» SUPPLIED ENTRIES:
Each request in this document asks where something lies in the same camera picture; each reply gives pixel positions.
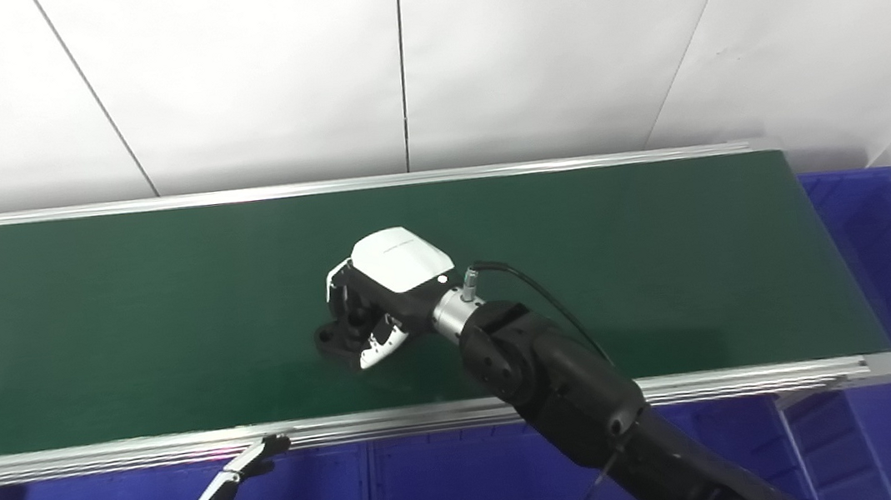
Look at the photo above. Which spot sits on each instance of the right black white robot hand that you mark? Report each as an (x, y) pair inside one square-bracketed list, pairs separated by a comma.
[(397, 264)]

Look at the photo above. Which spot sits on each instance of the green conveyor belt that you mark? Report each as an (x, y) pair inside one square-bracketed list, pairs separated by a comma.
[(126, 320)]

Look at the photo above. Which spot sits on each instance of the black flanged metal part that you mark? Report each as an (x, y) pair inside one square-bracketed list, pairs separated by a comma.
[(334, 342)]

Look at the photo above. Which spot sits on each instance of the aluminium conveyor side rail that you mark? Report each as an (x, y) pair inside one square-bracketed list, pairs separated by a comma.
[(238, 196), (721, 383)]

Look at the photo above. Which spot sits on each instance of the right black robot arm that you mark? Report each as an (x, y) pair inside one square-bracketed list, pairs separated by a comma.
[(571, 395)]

--

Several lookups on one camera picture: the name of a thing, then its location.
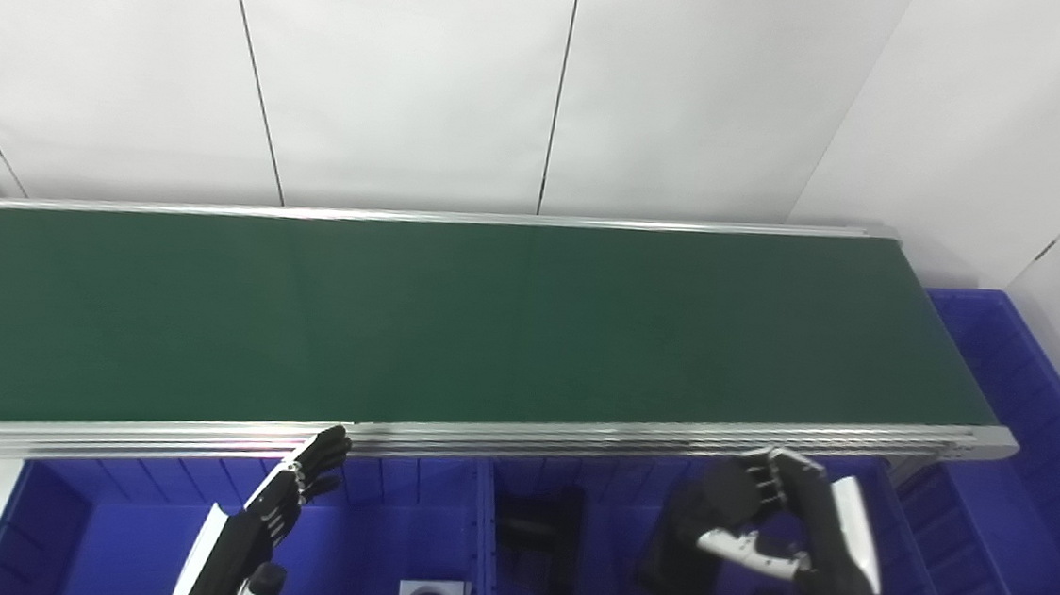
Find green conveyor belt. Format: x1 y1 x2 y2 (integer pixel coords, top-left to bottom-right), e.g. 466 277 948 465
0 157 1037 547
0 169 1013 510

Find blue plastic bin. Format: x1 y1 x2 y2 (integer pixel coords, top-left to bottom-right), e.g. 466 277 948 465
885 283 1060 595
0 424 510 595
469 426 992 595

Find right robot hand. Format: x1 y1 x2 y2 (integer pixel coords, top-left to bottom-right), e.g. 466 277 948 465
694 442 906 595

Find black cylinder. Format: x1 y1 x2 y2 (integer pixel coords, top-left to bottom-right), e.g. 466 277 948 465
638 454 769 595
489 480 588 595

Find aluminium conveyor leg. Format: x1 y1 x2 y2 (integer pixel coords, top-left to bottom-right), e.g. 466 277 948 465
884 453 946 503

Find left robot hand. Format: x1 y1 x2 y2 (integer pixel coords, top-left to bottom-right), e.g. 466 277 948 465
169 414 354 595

» TASK BRIEF: For each line of the material that contains the word "camera", make a copy.

» ANSWER TO THIS PROBLEM:
Each request in this document asks where something lies in the same camera picture; each reply gives pixel positions.
Several lookups on one camera picture: the name of a thing, then its location.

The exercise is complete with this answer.